- _EXERCISE AIM_
Go through the data below. Pull out every line that has the word "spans".

(Excerpts from a dataset)
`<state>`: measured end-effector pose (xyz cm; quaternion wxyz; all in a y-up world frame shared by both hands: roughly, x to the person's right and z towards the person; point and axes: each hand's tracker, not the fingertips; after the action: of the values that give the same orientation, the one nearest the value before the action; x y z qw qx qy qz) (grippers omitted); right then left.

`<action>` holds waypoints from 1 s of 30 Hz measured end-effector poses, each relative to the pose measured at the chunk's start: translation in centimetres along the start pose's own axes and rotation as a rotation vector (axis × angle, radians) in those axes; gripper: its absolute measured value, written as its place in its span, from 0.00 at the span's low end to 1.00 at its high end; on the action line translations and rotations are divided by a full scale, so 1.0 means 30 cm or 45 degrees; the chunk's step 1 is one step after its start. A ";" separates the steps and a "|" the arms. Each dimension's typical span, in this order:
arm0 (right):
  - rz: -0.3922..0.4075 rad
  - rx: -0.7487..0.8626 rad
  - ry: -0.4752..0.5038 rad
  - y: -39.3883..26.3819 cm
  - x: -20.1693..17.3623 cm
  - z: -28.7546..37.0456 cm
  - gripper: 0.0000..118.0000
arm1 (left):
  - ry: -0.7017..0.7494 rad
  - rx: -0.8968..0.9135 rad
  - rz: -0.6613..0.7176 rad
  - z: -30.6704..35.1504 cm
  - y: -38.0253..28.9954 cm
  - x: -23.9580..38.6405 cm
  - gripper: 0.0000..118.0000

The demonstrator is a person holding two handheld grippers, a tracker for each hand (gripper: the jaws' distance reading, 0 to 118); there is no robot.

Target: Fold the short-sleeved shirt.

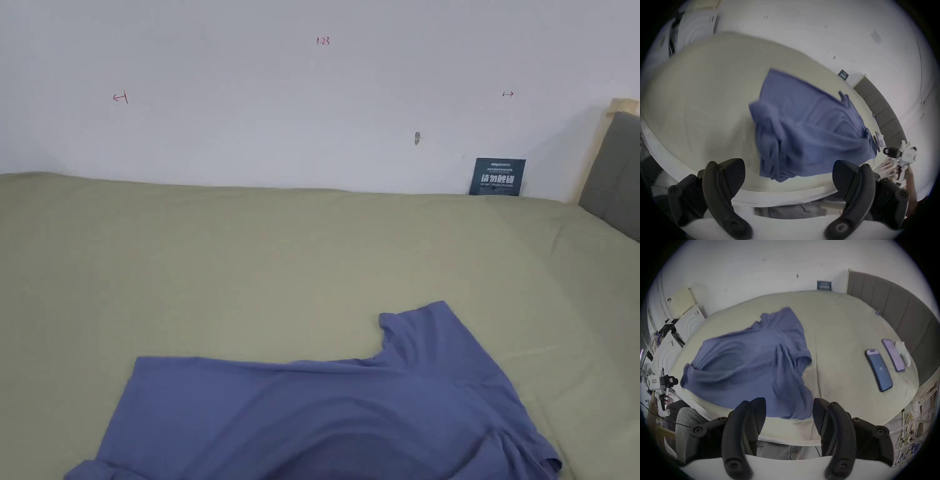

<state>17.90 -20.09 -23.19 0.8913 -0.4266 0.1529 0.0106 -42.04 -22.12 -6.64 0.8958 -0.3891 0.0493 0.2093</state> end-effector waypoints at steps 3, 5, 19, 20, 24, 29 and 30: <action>-0.030 0.112 -0.096 0.039 -0.101 0.070 0.55 | 0.044 0.173 -0.086 0.088 0.051 0.102 0.94; -0.032 0.148 -0.136 0.050 -0.190 0.089 0.55 | 0.139 0.220 -0.097 0.107 0.067 0.196 0.94; 0.169 0.209 0.056 -0.208 -0.700 0.045 0.01 | 0.079 0.155 -0.380 -0.018 -0.226 0.692 0.00; 0.181 0.195 0.062 -0.207 -0.709 0.040 0.01 | 0.072 0.145 -0.387 -0.024 -0.238 0.700 0.00; 0.164 0.188 0.064 -0.201 -0.701 0.032 0.01 | 0.064 0.119 -0.403 -0.040 -0.251 0.703 0.00; 0.145 0.191 0.045 -0.153 -0.659 0.011 0.01 | 0.055 0.114 -0.367 -0.090 -0.179 0.648 0.00; 0.144 0.200 0.040 -0.139 -0.647 0.007 0.01 | 0.057 0.111 -0.364 -0.106 -0.143 0.626 0.00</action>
<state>0.09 -20.41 -14.45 0.9175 -0.3462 0.1912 0.0423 -22.98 -20.70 -10.66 0.9311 -0.3576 0.0224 0.0684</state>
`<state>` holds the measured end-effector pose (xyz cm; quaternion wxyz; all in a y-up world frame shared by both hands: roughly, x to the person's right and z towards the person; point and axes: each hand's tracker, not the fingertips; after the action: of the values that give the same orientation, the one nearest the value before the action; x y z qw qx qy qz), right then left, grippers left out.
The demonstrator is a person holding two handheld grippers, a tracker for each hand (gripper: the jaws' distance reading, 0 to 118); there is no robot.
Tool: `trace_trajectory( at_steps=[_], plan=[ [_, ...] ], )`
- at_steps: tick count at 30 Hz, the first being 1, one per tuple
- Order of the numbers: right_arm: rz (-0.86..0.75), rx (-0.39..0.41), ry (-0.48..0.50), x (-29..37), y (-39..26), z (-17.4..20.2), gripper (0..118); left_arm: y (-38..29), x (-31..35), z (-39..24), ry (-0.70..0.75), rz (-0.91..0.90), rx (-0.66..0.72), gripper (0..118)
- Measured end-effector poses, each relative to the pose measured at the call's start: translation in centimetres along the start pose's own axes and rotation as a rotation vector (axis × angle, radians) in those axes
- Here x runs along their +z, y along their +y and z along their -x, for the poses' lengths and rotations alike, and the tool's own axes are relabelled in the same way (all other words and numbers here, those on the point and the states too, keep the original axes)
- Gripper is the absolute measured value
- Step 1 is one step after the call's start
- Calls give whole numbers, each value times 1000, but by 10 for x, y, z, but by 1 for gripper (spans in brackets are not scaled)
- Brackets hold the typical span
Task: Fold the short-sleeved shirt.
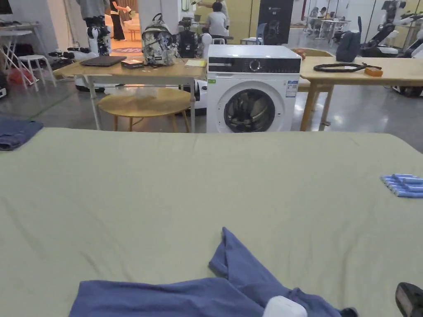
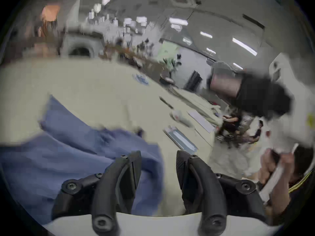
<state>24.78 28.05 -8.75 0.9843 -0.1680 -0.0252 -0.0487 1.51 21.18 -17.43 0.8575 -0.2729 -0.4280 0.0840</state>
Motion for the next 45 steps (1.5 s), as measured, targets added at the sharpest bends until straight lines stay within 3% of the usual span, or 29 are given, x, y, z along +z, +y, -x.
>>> trace_trajectory(
  at_steps=[4,5,6,9,13,17,18,19,20,26,29,31,32,34,35,36,38,40,42,43,45],
  plan=[
    [-13,6,65,3,1,5,0,29,110,23,303,-214,-90,38],
    [-19,17,75,5,2,7,0,33,135,26,367,-249,-121,28],
    [-25,22,86,5,2,8,0,34,156,28,419,-280,-149,1],
    [-28,7,122,6,2,12,0,29,208,33,583,-337,-143,0],
    [-14,11,140,1,-3,19,0,24,246,57,667,-334,-32,0],
    [11,-6,169,-3,-11,20,0,25,238,119,683,-241,122,0],
    [14,-8,167,-2,-13,20,0,27,229,140,670,-160,157,15],
    [23,-9,166,-2,-15,19,0,26,216,170,661,-93,187,40],
    [33,-14,164,-1,-18,18,0,22,202,196,661,-30,243,52],
    [98,-40,114,10,-35,1,0,0,127,302,762,256,333,51],
    [144,-57,44,18,-47,-11,0,-11,115,307,756,251,408,34],
    [188,-107,37,20,-59,-19,0,-10,115,307,762,243,358,0],
    [222,-135,42,18,-66,-22,6,-8,114,310,700,228,397,0],
    [284,-178,42,13,-81,-23,63,-9,105,305,748,269,352,0],
    [327,-203,19,6,-90,-24,79,-9,106,306,758,291,307,0],
    [342,-240,9,-1,-99,-25,81,-9,105,306,759,298,298,0],
    [364,-324,-6,-21,-118,-31,81,-7,107,308,755,288,332,0],
    [384,-426,53,-44,-133,-39,69,-7,109,306,756,282,342,0],
    [413,-507,99,-65,-145,-47,64,-7,109,306,752,280,339,0],
    [436,-531,100,-74,-150,-49,53,-10,114,315,750,279,342,0],
    [459,-575,131,-84,-159,-53,7,-10,117,319,738,268,370,0]
  ],
)
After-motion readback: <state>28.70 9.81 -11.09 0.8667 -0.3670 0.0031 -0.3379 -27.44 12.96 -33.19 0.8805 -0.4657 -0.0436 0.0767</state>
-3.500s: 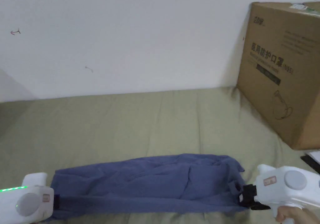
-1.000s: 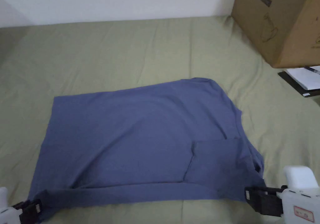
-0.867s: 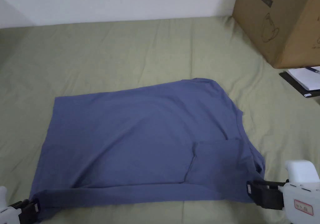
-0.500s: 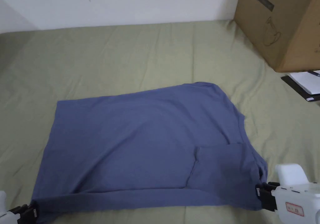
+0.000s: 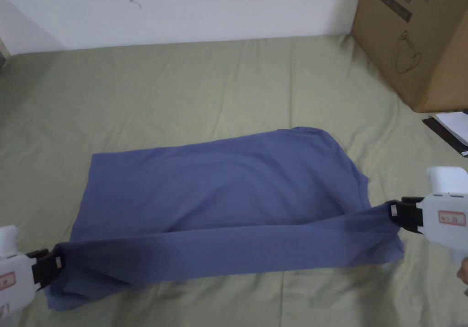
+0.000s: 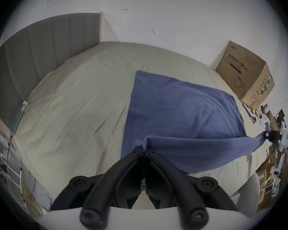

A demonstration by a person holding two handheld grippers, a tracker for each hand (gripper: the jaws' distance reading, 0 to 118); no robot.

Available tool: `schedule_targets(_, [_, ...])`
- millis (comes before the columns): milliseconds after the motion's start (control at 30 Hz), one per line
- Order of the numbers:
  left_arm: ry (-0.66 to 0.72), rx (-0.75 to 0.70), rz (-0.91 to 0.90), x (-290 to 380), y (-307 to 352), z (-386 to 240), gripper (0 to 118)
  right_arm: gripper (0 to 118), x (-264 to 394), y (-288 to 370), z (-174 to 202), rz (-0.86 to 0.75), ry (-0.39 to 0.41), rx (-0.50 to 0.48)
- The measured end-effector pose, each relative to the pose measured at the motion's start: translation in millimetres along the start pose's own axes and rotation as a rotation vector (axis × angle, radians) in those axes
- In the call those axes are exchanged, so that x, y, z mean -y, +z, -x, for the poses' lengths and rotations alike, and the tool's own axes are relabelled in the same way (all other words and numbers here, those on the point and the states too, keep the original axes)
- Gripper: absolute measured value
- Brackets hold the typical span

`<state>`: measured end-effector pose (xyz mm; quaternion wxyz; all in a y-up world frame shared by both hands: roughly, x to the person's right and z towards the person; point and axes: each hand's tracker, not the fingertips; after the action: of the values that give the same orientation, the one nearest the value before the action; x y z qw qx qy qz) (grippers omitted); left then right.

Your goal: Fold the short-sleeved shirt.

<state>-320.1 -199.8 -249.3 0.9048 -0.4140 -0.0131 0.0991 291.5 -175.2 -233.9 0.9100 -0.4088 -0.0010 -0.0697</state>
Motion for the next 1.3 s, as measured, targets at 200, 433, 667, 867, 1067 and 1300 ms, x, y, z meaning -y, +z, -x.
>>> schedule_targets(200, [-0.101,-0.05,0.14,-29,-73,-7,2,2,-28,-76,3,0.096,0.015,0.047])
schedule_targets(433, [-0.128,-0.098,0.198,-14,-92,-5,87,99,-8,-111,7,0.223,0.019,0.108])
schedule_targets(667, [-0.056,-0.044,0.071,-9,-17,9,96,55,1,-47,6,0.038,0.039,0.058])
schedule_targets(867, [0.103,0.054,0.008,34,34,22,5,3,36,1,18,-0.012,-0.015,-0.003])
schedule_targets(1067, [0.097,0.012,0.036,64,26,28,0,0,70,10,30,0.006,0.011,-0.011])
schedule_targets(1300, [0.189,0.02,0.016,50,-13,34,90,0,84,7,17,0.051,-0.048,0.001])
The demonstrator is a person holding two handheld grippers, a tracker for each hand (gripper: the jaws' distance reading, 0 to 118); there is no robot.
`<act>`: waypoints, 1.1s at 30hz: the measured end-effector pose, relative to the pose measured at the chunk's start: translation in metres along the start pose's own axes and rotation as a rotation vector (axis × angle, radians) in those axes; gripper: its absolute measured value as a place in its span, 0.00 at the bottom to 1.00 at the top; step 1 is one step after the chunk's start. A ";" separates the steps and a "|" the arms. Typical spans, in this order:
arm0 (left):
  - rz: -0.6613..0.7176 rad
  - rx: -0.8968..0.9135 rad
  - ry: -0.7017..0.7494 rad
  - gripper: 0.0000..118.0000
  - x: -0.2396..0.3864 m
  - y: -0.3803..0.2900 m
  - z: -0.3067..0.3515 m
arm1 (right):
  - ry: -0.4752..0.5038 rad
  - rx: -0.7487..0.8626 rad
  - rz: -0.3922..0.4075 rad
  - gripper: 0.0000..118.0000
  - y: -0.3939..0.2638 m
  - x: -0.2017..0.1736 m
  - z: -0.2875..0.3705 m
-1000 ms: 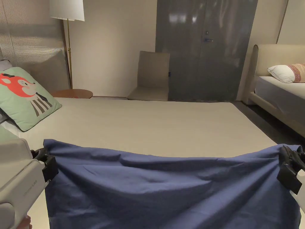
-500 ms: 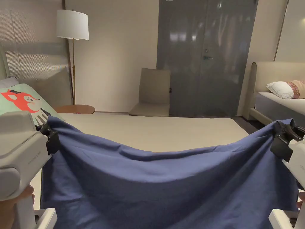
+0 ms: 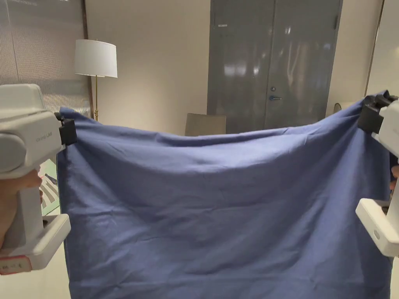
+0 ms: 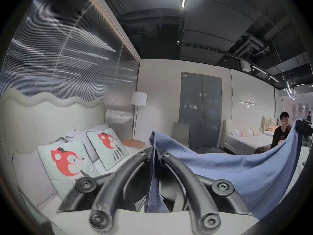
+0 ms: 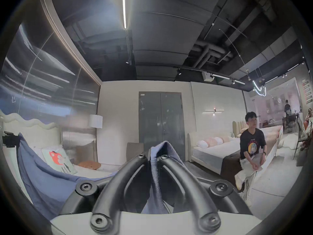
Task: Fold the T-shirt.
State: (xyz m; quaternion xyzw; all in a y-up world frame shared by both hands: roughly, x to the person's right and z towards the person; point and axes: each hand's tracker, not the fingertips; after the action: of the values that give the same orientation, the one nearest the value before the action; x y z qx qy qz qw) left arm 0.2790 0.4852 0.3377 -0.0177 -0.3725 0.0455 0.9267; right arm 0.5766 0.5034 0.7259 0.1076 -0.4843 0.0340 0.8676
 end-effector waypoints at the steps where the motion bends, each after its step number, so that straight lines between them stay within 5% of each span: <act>1: 0.000 0.004 0.005 0.01 0.002 0.006 -0.015 | -0.004 0.006 0.001 0.05 0.004 -0.001 -0.015; 19: 0.035 0.067 0.047 0.01 0.042 0.014 -0.199 | -0.036 0.054 0.059 0.05 -0.006 -0.019 -0.187; 33: 0.059 0.011 0.066 0.01 0.036 -0.041 -0.203 | 0.000 -0.072 0.101 0.05 -0.073 -0.013 -0.189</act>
State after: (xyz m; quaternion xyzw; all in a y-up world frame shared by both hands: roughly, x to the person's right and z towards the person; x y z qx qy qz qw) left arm 0.4479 0.4482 0.2186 -0.0253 -0.3410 0.0742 0.9368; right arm 0.7387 0.4744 0.6078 0.0517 -0.4901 0.0601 0.8680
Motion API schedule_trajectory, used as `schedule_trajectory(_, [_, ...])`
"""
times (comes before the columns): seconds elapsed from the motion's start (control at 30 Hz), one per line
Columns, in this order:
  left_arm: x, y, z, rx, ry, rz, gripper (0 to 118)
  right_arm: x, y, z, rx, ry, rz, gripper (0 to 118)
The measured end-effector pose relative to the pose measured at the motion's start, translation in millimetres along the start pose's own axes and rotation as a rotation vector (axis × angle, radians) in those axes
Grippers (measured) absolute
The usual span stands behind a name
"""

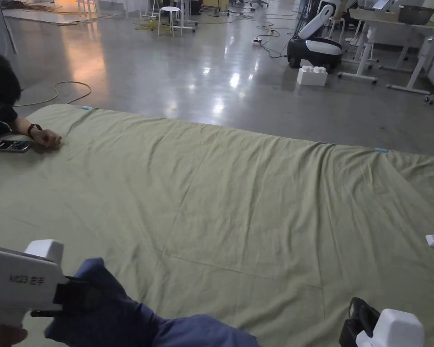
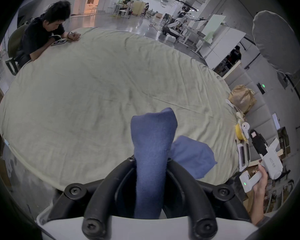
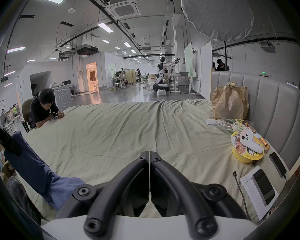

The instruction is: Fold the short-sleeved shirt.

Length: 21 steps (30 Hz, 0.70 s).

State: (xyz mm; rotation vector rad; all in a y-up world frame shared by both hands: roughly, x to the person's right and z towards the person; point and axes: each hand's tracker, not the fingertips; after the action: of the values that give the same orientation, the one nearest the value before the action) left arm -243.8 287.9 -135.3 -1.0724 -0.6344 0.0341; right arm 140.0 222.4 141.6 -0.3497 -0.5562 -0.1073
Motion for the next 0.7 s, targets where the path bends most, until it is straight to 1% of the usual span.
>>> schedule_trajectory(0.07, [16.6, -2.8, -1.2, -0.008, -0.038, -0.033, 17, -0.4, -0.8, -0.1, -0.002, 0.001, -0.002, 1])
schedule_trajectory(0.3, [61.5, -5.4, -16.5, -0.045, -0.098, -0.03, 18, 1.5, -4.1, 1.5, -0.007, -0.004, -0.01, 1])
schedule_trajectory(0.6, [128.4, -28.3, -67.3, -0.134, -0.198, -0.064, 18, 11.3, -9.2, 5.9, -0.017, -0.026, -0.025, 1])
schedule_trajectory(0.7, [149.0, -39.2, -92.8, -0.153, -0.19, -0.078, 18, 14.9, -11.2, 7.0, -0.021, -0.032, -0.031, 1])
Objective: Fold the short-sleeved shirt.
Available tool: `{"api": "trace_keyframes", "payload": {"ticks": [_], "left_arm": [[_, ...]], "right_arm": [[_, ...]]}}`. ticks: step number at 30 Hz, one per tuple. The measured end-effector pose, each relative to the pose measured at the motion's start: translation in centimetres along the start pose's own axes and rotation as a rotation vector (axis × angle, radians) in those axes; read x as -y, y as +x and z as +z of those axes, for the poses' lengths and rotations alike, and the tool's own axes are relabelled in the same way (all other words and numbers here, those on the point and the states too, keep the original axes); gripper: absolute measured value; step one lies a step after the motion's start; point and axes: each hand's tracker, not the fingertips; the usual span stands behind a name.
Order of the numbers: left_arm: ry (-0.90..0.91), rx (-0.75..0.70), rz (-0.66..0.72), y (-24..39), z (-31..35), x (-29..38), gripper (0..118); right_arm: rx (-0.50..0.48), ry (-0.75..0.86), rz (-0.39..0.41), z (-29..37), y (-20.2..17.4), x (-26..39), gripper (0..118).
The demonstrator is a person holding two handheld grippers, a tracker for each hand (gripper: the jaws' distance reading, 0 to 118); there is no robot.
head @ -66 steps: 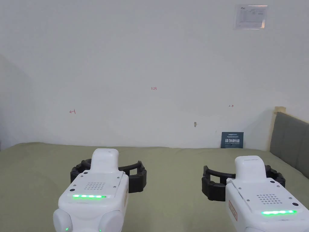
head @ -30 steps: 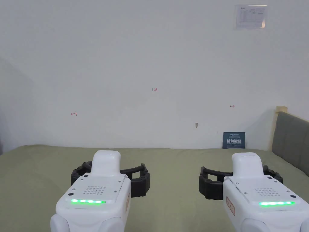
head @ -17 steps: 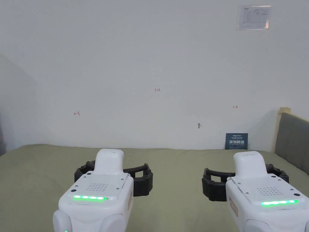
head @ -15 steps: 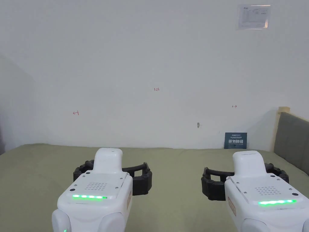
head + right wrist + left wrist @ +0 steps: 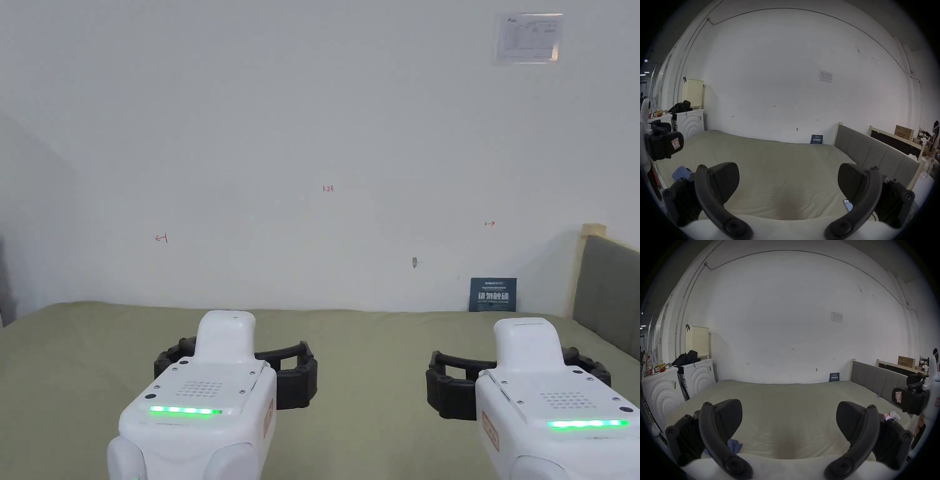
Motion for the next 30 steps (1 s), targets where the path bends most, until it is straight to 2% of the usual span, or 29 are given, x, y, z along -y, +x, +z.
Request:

- _RESPONSE TO THIS TASK_
- Calls give whole numbers, each value times 1000, but by 10 for x, y, z, but by 1 for gripper (spans in brackets are not scaled)
`<act>`: waypoints, 1.1s at 30hz: the measured end-effector pose, relative to the pose measured at the chunk's start: translation in metres along the start pose's own axes and rotation as a rotation vector (axis × angle, radians) in those axes; gripper: its absolute measured value as a place in its span, 0.00 at the bottom to 1.00 at the top; step 1 is one step after the chunk's start. A ";" separates the steps and a "|" the arms. Typical spans, in this order:

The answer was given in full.